In programming language theory and proof theory, the Curry–Howard correspondence (also known as the Curry–Howard isomorphism or equivalence, or the proofs-as-programs and propositions- or formulae-as-types interpretation) is the direct relationship between computer programs and mathematical proofs.

In simpler words, a proof is a program, and the formula it proves is the type for the program.

Now as an example, consider your neat function of swapping 2 values of a product type:

swap :: (a, b) -> (b, a)
swap (a, b) = (b, a)

What the Curry-Howard correspondence says is that this has an equivalent form of a mathematical proof.

Although it may not be immediately obvious, think about the following proof:
Given P and Q, prove that Q and P.
What you do next is use and-introduction and and-elimination to prove this.

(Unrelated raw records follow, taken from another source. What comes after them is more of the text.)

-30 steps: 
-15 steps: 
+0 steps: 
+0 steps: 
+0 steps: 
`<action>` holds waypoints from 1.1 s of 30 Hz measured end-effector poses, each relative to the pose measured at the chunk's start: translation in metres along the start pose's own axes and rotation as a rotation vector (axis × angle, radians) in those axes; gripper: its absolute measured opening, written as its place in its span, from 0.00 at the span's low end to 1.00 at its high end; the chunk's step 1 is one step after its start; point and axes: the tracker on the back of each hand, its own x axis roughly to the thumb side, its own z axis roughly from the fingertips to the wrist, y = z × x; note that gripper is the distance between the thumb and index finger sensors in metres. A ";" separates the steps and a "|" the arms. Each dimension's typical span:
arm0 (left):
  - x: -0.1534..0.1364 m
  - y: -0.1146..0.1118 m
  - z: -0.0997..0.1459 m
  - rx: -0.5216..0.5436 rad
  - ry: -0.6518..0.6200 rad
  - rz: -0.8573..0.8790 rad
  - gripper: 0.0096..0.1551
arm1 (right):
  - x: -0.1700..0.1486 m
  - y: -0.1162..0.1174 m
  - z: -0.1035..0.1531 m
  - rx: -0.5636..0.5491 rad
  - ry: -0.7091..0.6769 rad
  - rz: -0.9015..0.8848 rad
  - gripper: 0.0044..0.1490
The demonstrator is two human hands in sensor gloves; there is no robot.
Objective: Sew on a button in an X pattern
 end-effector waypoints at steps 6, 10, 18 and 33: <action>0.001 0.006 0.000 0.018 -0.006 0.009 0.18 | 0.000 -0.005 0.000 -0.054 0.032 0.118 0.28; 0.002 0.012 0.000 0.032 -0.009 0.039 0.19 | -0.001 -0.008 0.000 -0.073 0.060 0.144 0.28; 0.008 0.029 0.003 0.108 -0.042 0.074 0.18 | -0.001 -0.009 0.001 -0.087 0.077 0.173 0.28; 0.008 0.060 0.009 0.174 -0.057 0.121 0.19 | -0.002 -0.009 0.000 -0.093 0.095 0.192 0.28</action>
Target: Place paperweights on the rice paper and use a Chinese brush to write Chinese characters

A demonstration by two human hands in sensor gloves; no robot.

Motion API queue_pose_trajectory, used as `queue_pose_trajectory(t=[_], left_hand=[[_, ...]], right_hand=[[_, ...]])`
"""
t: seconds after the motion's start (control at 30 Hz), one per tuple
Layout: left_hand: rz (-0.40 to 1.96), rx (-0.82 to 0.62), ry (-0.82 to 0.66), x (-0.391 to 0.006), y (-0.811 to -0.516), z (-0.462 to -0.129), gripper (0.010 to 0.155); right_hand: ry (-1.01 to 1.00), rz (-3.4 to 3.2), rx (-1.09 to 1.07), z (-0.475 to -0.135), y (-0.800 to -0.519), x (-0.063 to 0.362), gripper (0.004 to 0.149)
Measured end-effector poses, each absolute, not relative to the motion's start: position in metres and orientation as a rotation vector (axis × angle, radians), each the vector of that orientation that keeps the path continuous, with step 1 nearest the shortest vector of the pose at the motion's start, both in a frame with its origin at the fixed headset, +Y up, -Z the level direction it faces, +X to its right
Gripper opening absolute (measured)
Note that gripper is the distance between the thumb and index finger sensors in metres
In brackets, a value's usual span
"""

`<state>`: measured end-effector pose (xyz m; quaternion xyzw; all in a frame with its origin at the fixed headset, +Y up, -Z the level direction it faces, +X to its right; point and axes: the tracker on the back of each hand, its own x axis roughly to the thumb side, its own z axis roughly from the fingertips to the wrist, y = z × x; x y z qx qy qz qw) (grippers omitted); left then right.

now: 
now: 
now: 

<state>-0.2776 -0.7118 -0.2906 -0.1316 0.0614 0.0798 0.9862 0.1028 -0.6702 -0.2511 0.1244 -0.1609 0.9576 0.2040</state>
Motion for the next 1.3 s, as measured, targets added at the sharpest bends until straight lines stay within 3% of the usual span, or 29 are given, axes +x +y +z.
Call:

How does this proof relate to the swap code above? To answer that, we can now consider these theorems within Lean:

variables p q : Prop
theorem and_comm : p ∧ q → q ∧ p := fun hpq, and.intro (and.elim_right hpq) (and.elim_left hpq)

variables a b : Type
theorem swap (hab : prod a b) : (prod b a) := prod.mk hab.2 hab.1

Lean is so awesome it has this #check command that can tell us the complete types:

#check and_comm -- and_comm : ∀ (p q : Prop), p ∧ q → q ∧ p
#check swap     -- swap     : Π (a b : Type), a × b → b × a

Now the shapes are apparent.

We now see the following:

• and.intro is equivalent to prod.mk (making a product)
• and.elim_left is equivalent to the first element of the product type
• and.elim_right is equivalent to the second element of the product type
• forall is equivalent to the dependent type pi-type
  A dependent type is a type whose definition depends on parameters. For example, consider the polymorphic type List a. This type depends on the value of a. So List Int is a well defined type, or List Bool is another example.

  More formally, if we’re given A : Type and B : A -> Type, then B is a set of types over A.
  That is, B contains all types B a for each a : A.
  We denote it as Pi a : A, B a.

As a conclusion, it’s interesting how logical AND being commutative is isomorphic to a product type swap function, right? 🙂